An R package to calculate solar irradiance (instantaneous power) and insolation (energy over time) on the Martian surface for both horizontal and inclined surfaces. This package is essential in designing solar power systems for Mars missions and mission planning.

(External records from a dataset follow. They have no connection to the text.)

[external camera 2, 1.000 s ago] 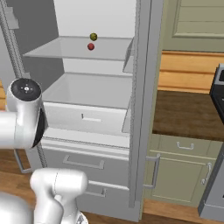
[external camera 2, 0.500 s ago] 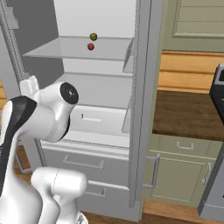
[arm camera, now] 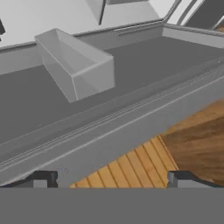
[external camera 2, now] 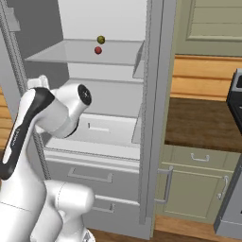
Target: Take the strawberry from the fridge and place it on top of the pancake, located on the dining counter.
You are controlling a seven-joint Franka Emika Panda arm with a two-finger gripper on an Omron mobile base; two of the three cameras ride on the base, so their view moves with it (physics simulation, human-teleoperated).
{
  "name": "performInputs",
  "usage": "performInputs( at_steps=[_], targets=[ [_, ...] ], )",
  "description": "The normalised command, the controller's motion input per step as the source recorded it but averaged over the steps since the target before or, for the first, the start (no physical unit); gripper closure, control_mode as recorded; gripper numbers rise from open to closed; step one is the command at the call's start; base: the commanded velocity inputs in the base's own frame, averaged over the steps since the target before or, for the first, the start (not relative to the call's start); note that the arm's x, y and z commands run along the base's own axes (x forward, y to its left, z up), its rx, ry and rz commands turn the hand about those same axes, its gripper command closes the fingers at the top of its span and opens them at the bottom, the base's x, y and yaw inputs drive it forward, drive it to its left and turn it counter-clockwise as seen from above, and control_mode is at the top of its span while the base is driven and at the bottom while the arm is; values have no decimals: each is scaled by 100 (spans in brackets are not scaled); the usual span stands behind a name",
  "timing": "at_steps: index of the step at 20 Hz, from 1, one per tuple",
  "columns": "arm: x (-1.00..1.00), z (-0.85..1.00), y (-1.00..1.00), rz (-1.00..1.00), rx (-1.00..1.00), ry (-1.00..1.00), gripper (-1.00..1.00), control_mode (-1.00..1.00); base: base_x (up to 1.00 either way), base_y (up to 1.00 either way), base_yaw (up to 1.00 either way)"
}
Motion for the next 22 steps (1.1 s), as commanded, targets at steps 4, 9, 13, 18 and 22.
performInputs(
  at_steps=[4, 9, 13, 18, 22],
  targets=[
    [46, 0, 24, 1, 1, -3, -100, -100, 0, 0, 0],
    [50, 0, 0, 0, 1, 0, -100, -100, 0, 0, 0],
    [8, 0, 19, 0, 3, -4, -100, -100, 0, 0, 0],
    [1, -2, 43, 0, 0, 0, -100, -100, 0, 0, 0],
    [-2, -1, 54, 0, 0, 0, -100, -100, 0, 0, 0]
  ],
)
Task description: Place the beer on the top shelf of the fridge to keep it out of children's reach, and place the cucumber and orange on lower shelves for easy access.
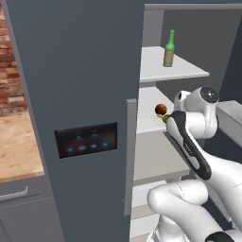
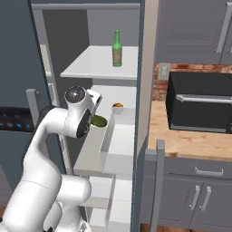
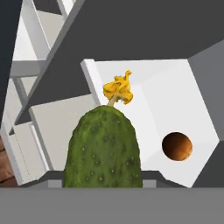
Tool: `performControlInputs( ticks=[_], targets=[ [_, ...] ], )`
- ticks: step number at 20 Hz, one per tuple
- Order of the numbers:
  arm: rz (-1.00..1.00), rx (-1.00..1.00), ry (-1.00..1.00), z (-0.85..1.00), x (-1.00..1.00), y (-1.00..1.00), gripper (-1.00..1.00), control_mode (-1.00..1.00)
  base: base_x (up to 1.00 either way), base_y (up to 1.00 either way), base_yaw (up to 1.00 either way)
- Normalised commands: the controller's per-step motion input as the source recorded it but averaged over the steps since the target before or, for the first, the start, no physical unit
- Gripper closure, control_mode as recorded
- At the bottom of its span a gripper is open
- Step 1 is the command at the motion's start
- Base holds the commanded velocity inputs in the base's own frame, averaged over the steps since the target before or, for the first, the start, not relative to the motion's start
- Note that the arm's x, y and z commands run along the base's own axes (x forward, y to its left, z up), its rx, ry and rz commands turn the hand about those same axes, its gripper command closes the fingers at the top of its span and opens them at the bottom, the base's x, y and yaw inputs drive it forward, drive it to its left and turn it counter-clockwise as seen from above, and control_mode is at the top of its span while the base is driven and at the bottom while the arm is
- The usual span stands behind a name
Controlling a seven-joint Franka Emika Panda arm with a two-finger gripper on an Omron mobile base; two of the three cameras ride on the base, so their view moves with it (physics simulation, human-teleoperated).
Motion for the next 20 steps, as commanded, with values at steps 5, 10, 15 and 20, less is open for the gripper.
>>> performControlInputs(
  ticks=[5, 10, 15, 20],
  targets=[
    [0.00, 0.00, 0.00, -0.23, 0.58, -0.12, 1.00, -1.00, 0.00, 0.00, 0.00],
    [0.00, 0.00, 0.01, -0.20, 0.61, -0.06, 1.00, -1.00, 0.00, 0.00, 0.00],
    [0.00, 0.00, 0.02, -0.20, 0.58, -0.04, 1.00, -1.00, 0.00, 0.00, 0.00],
    [0.00, 0.00, 0.02, -0.19, 0.59, -0.02, 1.00, -1.00, 0.00, 0.00, 0.00]
  ],
)
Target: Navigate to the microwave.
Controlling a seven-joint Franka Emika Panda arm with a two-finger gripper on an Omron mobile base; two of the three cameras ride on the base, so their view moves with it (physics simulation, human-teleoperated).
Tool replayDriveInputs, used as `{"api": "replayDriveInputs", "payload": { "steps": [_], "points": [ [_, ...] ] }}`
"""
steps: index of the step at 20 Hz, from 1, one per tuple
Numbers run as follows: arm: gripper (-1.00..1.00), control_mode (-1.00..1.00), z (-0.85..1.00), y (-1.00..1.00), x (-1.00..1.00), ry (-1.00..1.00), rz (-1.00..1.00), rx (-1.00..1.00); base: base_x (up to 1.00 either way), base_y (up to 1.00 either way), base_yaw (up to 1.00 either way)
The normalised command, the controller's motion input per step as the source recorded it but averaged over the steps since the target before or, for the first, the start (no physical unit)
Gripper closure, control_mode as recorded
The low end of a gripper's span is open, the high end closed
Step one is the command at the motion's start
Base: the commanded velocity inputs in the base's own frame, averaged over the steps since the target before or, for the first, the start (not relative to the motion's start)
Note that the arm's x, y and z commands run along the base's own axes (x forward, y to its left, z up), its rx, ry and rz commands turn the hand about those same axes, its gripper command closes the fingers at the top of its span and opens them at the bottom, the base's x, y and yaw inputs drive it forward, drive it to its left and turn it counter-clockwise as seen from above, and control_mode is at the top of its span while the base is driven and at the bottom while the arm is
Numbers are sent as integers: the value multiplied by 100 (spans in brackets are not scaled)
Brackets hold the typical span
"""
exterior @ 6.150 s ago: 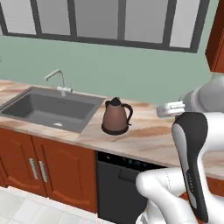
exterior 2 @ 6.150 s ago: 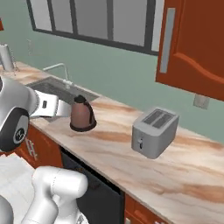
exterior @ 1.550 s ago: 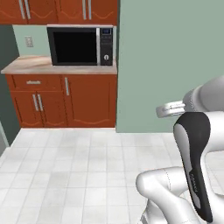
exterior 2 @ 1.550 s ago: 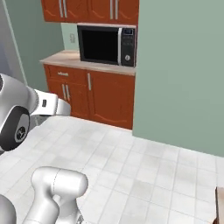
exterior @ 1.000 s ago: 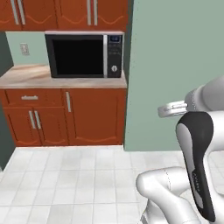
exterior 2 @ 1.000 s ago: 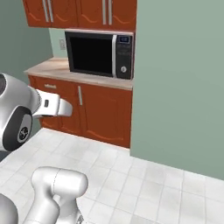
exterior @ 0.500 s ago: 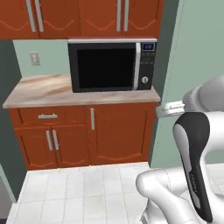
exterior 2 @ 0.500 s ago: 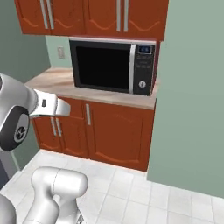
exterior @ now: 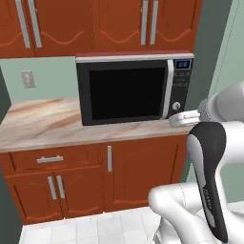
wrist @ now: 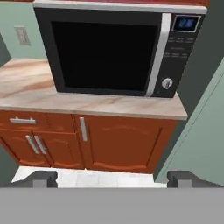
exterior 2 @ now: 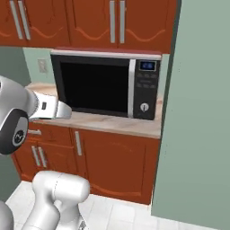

Based on NASA Technical Memoranda 102299, 103623, 105216, 106321, and 106700, i.e. the canonical Mars solar radiation papers.

Citation

If you use this package in your research or publication, please cite the paper it was developed for:

Labrèche, Georges and Cordes, Florian. (2020). “Using a Rover’s Active Suspension System as a 2-Axis Solar Tracker Mechanism.” 15th International Symposium on Artificial Intelligence, Robotics and Automation in Space (i-SAIRAS ’20), October 2020. https://www.hou.usra.edu/meetings/isairas2020fullpapers/pdf/5035.pdf

BibTeX

@inproceedings{Labreche2020_iSAIRAS20_MarsRoverSherpaTT,
  title={Using a Rover's Active Suspension System as a 2-Axis Solar Tracker Mechanism},
  author={Labrèche, Georges and Cordes, Florian},
  booktitle={15th International Symposium on Artificial Intelligence, Robotics and Automation in Space (i-SAIRAS '20)},
  month={October},
  year={2020},
  url={https://www.hou.usra.edu/meetings/isairas2020fullpapers/pdf/5035.pdf}
}

Key Features

  • Calculate solar radiation on horizontal and inclined surfaces
  • Account for Martian atmospheric conditions including dust opacity
  • Support for various surface orientations and slope angles
  • Handle polar day/night conditions
  • Compute optimal tilt angles for photovoltaic arrays
  • Calculate sunrise/sunset times on Mars

What’s Included

The package implements equations for:

  • Global irradiance - total solar radiation (direct + diffuse + reflected)
  • Direct beam radiation - sunlight arriving directly from the sun
  • Diffuse radiation - light scattered by atmospheric dust
  • Albedo reflection - ground-reflected radiation
  • Insolation - integrated solar energy over time
  • Utility functions - sunrise/sunset, optimal angles, polar day/night detection

For a complete list of all functions with descriptions, see FUNCTIONS.md.

Parameters

Calculate and plot solar radiation on Mars as a function of the following parameters: - Areocentric Longitude (Ls) - Planetary Latitude (phi) - Solar Time (omega) - Atmospheric Opacity (tau) - Albedo (al) - Slope Angle (beta) - Slope Orientation (gamma)

Getting Started

Installation

Install the package from GitHub using devtools:

# Install devtools if you haven't already
install.packages("devtools")

# Install the mars package
devtools::install_github("georgeslabreche/marsrad")

Basic Usage

library(marsrad)

# Calculate global irradiance on a horizontal surface
# Example: Mars surface at Viking Lander 1 site during northern summer
Ls <- 120           # Areocentric longitude (degrees)
phi <- 22.3         # Latitude (degrees) - VL1 location
longitude <- -48    # Longitude (degrees) - VL1 at 48°W
Ts <- 12            # Solar time (hours) - noon
tau <- 0.4          # Atmospheric optical depth
al <- 0.1           # Albedo

# Global irradiance on horizontal surface (W/m²)
Gh <- G_h(Ls = Ls, phi = phi, longitude = longitude, Ts = Ts, tau = tau, al = al)
print(paste("Global irradiance:", round(Gh, 2), "W/m²"))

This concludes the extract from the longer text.